Possessive Daddy (Yes, Daddy 8) - Page 9

“You have no idea what opening that box will bring to your life. No clue.”

“Maybe I want to see, just to know,” she countered.

I can punch this bag all day but how in the world can I fight that? I can’t.

“What I’m asking, is that are you saying you’re the man for the job?”

She challenges me like no other. My will. My desire. Every part of me.

But I’m the one who’s supposed to be challenging her, using my experience and wisdom to push her to levels she might not even know are possible to obtain. There’s no one I’ve ever wanted like this, no one who could ever take her place. This is more than just about sex. This is about everything. This is about keeping her by my side, always. Keeping her safe, forever. And there’s not a fucking man alive who’s more cut out for exactly that than I am. I was born to do that for her, I just never knew it until she came along. She. Is. Mine.

I can’t keep going back to that damn coffee shop and continue tormenting us both. I’ve warned her for the last time. I’ve given her a chance to tell me to leave her alone, to stop bothering her. But we both know she won’t do that because neither of us wants that.

And even if she did it couldn’t stop me. Not for one second longer.

I make my way upstairs, and then flicking on the light switch to the master bathroom.

Tossing my sweaty trunks to the side I step into the shower, the handle completely over on the cold side, but my body is still on fire.

A big part of me wants my hand to just drift down and take hold of myself, just get the release I crave so badly.

But the wiser part of me knows that a Phallic victory is no victory at all. I need to save this special gift for her and only her. I’m not about to waste it on the imported Spanish tiles that line my shower walls.

I’m going to put my juices in her, on her, rub it into her flesh so she smells like me. So the whole world knows she’s been bred, catching a whiff from down the block before they even enter the coffee shop.

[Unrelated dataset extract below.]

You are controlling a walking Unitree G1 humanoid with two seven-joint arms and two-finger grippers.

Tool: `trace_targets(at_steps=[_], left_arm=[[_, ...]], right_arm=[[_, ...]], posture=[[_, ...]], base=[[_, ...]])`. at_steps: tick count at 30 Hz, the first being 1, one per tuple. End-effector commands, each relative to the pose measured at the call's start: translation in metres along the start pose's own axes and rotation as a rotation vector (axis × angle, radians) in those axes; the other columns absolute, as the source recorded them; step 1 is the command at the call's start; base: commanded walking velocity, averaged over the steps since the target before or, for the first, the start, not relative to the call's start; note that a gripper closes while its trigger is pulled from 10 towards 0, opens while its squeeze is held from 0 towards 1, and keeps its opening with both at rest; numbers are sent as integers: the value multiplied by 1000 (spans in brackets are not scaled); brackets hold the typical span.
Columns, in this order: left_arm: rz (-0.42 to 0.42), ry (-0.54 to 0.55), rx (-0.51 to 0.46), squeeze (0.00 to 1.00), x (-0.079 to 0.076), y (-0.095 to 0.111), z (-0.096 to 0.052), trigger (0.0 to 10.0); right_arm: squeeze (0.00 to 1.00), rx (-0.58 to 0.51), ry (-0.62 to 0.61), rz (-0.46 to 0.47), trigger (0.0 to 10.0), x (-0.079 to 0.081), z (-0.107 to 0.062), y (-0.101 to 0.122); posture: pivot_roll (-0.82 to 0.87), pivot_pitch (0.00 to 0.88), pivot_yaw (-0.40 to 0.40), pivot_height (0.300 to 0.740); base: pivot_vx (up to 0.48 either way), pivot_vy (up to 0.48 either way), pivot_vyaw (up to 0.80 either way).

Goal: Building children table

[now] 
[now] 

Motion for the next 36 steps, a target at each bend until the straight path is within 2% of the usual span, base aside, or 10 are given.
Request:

I want my aroma overpowering the smell of fresh ground coffee so when those little punks enter they’ll know she’s been claimed by a real man. Know she’s off limits. No flirting, no smiles, no holding eye contact. Hell, as far as I’m concerned they should call in their orders and pick them up from the sidewalk after paying online with their credit cards.

I don’t want anyone close enough to her to even think for one second they have a chance of taking from me what’s mine.

My balls pull up tight and I bring my hand to my shoulder, squeezing it hard trying to create pain or numbness to take my mind away from her.

It’s not working. Not one bit.

I don’t care if she deserves better than me, it’s me she’s going to get. No other little fucker is ever going to lay a hand on her. No one will take her from me.

Quickly I reach for my towel and flip off the water, the possessiveness running through me almost driving me to explode right here and now. Not happening.

I’m saving it for my little Jewel, to make her feel so damn good, to warm her insides. I’m not spilling one drop until my cock is buried deep inside her pussy, and then I’m not spilling a drop either. I’m absolutely erupting, painting her womb like a Jackson Pollock masterpiece.

Then I’m going to watch each and every day as that beautiful belly of hers grows bigger, swollen with my child as she becomes my wife, my lover, my everything.

She may not have the ring on her finger yet or know it, but she already is. Everything.

And if there was ever a doubt, it’s time to put an end to that tomorrow…if I make it through the night without combusting.

7

Jewel

“Four double shots of espresso,” Cruella calls out and I move toward the counter, feigning a smile. Normally I would be smiling naturally, but today things are off. Jake hasn’t come into the shop, and I realize now that the anticipation of his visit would help me not to notice the backache and the sore feet that I notice daily, but not at this level.

Life just isn’t nearly as good without him, and I wonder if he’s ever going to show his face in here again. After yesterday I’m not so sure.

Why did I try and force his hand? Why couldn’t I have taken two steps forward and one step back instead of trying to sprint to the finish line as fast as possible? If I would have just played it cool I might have had a chance with him. Now, because I acted like a kid who doesn’t know what she’s doing, I’m serving coffee to four meatheads who think they have a chance with me.

“You guys sure you’re going to be okay?” I ask, setting down their second round of double espressos.

“We’re more than okay,” one of them winks. “You know how much more we can lift with four shots of espresso pumping our heart rate like a rabbit on speed.”